The listing below should be printed exactly, though its pictures must not be.

**Data**
Content starts

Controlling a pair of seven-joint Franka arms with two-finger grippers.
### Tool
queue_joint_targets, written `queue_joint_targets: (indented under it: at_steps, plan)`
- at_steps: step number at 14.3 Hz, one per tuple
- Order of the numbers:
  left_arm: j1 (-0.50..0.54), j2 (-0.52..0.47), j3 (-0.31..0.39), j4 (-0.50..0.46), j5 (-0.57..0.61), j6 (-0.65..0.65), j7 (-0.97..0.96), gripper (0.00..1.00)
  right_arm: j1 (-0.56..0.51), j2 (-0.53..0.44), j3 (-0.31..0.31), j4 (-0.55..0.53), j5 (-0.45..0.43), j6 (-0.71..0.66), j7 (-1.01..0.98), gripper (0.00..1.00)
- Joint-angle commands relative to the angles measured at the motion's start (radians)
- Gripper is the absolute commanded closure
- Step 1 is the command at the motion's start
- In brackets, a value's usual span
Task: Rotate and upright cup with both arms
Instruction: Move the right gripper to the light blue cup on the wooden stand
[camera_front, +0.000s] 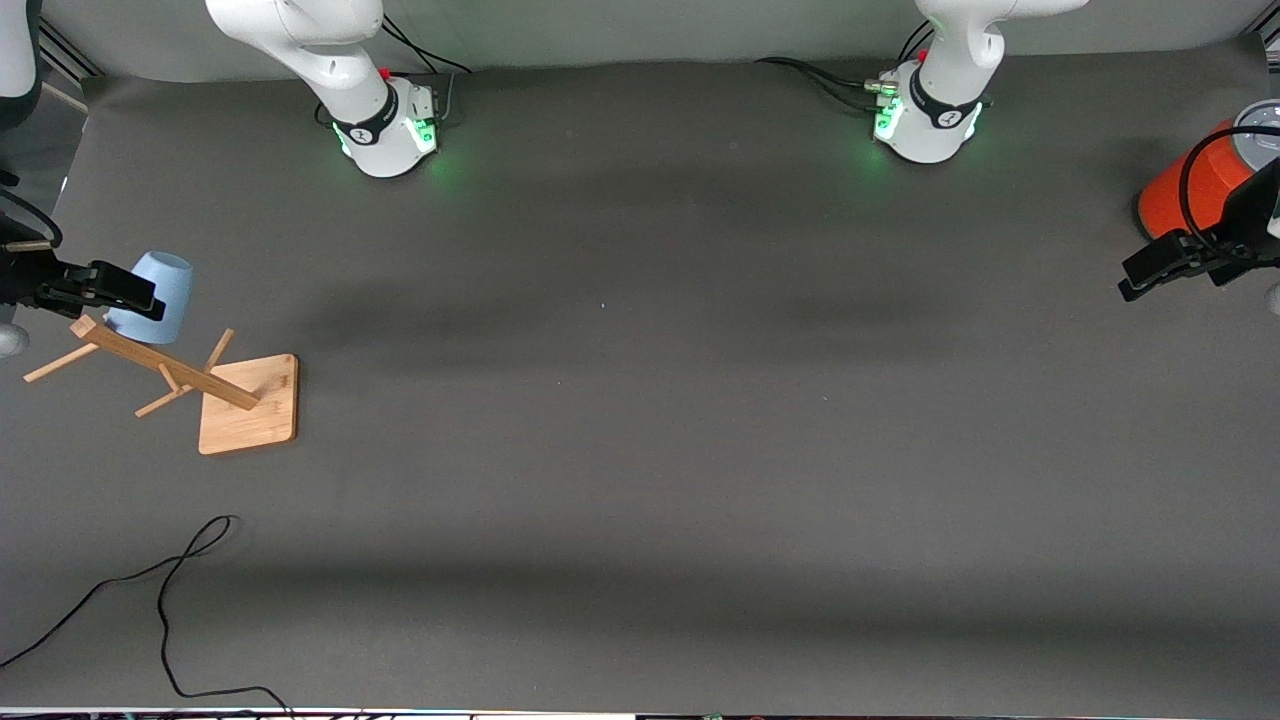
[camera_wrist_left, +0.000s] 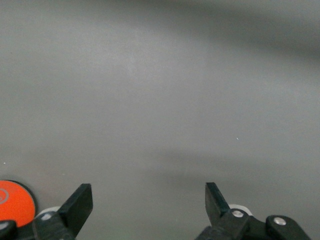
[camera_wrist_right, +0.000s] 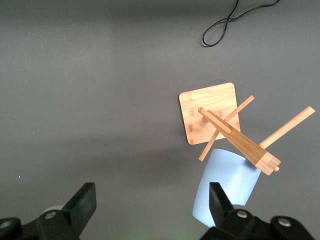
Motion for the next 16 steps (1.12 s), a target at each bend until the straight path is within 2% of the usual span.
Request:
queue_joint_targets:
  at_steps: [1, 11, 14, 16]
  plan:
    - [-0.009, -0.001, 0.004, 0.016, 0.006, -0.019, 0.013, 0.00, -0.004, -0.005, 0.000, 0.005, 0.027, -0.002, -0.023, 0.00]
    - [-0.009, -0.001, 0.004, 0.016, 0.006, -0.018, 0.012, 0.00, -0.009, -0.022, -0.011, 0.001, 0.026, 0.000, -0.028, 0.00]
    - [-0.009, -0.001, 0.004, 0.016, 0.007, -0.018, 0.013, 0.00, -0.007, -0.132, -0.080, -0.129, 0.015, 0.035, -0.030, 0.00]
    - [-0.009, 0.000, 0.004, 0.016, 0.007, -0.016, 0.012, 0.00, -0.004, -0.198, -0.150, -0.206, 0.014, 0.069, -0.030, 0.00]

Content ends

**Solution**
Controlling a pair of seven-joint Franka arms with two-finger grippers.
### Tool
queue_joint_targets, written `queue_joint_targets: (indented under it: at_steps, plan)`
- at_steps: step number at 14.3 Hz, one per tuple
- Order of the numbers:
  left_arm: j1 (-0.50..0.54), j2 (-0.52..0.47), j3 (-0.31..0.39), j4 (-0.50..0.46), j5 (-0.57..0.61), j6 (-0.65..0.65), j7 (-0.97..0.96), gripper (0.00..1.00)
  right_arm: j1 (-0.56..0.51), j2 (-0.53..0.44), j3 (-0.31..0.31), j4 (-0.55..0.53), j5 (-0.45..0.43), j6 (-0.71..0.66), j7 (-1.01..0.98), gripper (0.00..1.00)
- Joint-angle commands relative to the angles measured at the motion's start (radians)
- Gripper is the absolute commanded closure
- Step 1 is the command at the motion's start
- In brackets, a value's usual span
Task: Rotate and upright cup with both arms
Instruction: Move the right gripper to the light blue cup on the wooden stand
[camera_front, +0.000s] 
[camera_wrist_left, +0.000s] 
[camera_wrist_right, +0.000s] 
Motion for the next 16 steps (1.12 s), a target at each bend until the straight path is within 2% of the usual span.
Request:
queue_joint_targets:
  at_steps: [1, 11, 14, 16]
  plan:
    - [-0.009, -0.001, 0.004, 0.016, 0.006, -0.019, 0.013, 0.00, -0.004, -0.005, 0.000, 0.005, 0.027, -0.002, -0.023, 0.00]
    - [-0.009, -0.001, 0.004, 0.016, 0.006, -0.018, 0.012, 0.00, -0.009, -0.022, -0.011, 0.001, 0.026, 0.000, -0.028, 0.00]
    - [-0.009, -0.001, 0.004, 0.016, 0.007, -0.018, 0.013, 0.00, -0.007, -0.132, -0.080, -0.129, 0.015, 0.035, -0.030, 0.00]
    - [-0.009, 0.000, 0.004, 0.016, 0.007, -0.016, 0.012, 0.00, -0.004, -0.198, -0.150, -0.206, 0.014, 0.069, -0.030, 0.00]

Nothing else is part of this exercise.